## Task item
Gather, from the data below, each line in which the word "poses" occurs.

[Records from a data source]
☆ ☆ ☆ ☆ ☆ ☆ ☆
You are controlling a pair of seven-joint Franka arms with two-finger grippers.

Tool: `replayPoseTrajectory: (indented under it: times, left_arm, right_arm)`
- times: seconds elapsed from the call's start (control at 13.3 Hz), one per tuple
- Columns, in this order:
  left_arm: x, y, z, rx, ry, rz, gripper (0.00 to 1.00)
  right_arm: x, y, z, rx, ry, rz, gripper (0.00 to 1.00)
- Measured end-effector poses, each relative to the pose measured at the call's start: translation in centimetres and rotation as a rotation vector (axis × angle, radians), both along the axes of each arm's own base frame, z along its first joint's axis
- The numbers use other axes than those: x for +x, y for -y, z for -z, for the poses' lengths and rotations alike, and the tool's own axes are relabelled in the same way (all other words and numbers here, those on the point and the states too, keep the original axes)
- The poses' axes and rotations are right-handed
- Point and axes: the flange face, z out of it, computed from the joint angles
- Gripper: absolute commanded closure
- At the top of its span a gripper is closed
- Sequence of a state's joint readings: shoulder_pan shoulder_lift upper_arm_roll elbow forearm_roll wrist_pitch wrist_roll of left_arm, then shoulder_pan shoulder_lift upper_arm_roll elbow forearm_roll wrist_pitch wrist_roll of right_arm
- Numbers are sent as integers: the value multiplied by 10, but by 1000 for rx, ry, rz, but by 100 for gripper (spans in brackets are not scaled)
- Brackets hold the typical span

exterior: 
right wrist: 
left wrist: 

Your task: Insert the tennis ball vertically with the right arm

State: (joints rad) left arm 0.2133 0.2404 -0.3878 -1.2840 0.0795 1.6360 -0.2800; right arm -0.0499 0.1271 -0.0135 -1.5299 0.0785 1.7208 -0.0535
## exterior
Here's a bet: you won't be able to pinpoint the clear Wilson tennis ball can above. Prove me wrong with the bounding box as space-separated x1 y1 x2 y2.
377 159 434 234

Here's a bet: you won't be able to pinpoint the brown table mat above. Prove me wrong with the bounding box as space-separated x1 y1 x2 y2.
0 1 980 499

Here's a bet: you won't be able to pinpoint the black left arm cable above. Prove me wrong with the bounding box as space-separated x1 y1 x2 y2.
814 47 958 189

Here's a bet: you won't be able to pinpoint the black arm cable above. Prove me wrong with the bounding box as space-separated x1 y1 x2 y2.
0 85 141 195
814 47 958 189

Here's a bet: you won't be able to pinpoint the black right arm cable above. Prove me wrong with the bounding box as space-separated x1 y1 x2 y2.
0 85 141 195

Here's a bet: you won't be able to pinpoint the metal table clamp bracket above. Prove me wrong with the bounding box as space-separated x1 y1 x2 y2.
☆ ☆ ☆ ☆ ☆ ☆ ☆
## Your solution
- Measured end-effector poses, each relative to the pose measured at the call's start: translation in centimetres and rotation as a rotation vector (axis × angle, radians), both along the axes of each arm's own base frame, z along its first joint's axis
- The numbers use other axes than those: x for +x, y for -y, z for -z, for the poses' lengths and rotations alike, and the tool's own axes are relabelled in the same way (all other words and numbers here, those on the point and the states too, keep the original axes)
- The poses' axes and rotations are right-handed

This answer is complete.